Today wire news informed two members of the George Ricin Beans Gang copped guilty pleas to the lesser charges of “conspiring to get explosives and silencers.”
Two Georgia men pleaded guilty Tuesday to conspiring to get an unregistered explosive and an illegal gun silencer in what prosecutors describe as a plot to attack government targets.
The suspected ringleader of the group, Frederick Thomas, and Dan Roberts entered their pleas at a hearing in federal court in Gainesville, about 55 miles northeast of Atlanta.
Thomas, 73, and Roberts, 67, could face up to five years in prison …
Readers may recall the ricin beans gang comprised four old men, mostly talkers, who were angry with the government’s alleged desecration of the Constitution. To make things right, they mused at a Cracker Barrel restaurant and other places, people would have to be killed.
One of the ways this was to be done was an absurd plan to grind up castor seeds and dispense the powder from a car speeding along the highway. It would never have worked and the men had no capability. I and others were quoted as saying so in newspapers.
From the Atlanta Journal Constitution:
“There’s no way for us, as militiamen, to save this country, to save Georgia, without doing something that’s highly illegal: murder,??? Thomas said during a meeting in March, according to the affidavit. “When it comes to saving the constitution, that means some people gotta die,” he was quoted as saying.
Roberts’ attorney, Michael Trost, said after the hearing that the plea was the best “rough justice” he and his client could hope for. The plea is “close to what represents the facts,” he said, since it is not an admission of terrorism.
“We will resolutely deny that it is terrorism” during the sentencing hearing, he said …
“Prosecutors said those two men brought [two other defendants who have not issued pleas, Sam Crump and Ray Adams] into the mix after Roberts talked of obtaining a ‘silent killer’ — the toxin ricin, which can be lethal in small doses,” added AP. “Crump had memorized the recipe for making the poison from castor beans, prosecutors said, and Adams had the know-how to make it as a former government lab technician.”
Adams did not have the know-how, as a “lab technician,” to make ricin.
He was a pesticide mixer, at best. However, this is unlikely to matter in the final reckoning.
There is no defense lawyer who can mitigate charges when ricin is part of the courtroom discussion. Juries, judges and prosecutors simply won’t have it.
“This is about an old man talking big,” said one of the defendant’s lawyers. It was an accurate statement. But the justice system during the war on terror makes no allowance for such things.
On the Georgia Ricin Beans Gang — from the archives.
George Smith said,
April 12, 2012 at 11:18 am
Chuck: Another Sea of David sting.
Akismet/WordPress killed your comment. I was able to save the gist of it.
Re the thought about the Feds teaching them how to make ricin. Agree, the only thing stopping it is that’s probably harder to fake a bit so the locals in the news won’t freak when the arrests are made.

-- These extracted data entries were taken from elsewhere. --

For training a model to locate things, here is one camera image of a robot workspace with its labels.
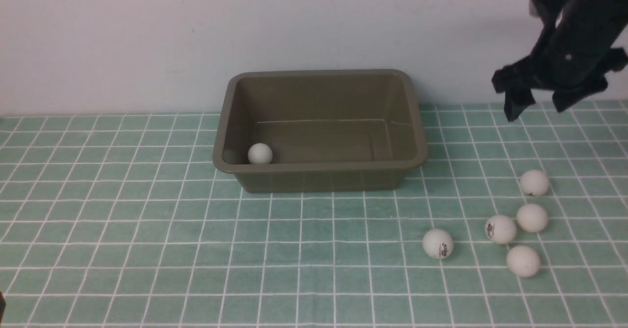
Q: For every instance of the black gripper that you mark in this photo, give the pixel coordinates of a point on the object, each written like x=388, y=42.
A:
x=572, y=57

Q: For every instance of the white ping-pong ball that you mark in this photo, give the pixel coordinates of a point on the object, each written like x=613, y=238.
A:
x=534, y=183
x=523, y=261
x=260, y=154
x=437, y=243
x=532, y=218
x=500, y=229

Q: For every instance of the olive green plastic bin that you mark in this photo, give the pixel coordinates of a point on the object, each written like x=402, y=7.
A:
x=330, y=130

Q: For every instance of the green checkered tablecloth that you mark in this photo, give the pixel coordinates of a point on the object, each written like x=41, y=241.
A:
x=123, y=221

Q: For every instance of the black object at edge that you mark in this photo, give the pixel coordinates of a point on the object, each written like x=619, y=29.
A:
x=2, y=306

Instead, the informant sold them a silencer. I mentioned it originally and that’s one of the charges the two in this one pleaded out on.
Enemies, Tim Weiner’s book on the history of the FBI devotes a little time to the war on terror decade. It brings up the fact that a lot of the people arrested in the US in international and domestic terror busts were simply patsies and fools, netted by FBI informants of dodgy reputation — trading leniency in other cases for help, and infiltrators. It’s obvious a lot of this is expanded from widespread surveillance through websites and idle chat on the Internet as well as wiretapping and digital comms interception.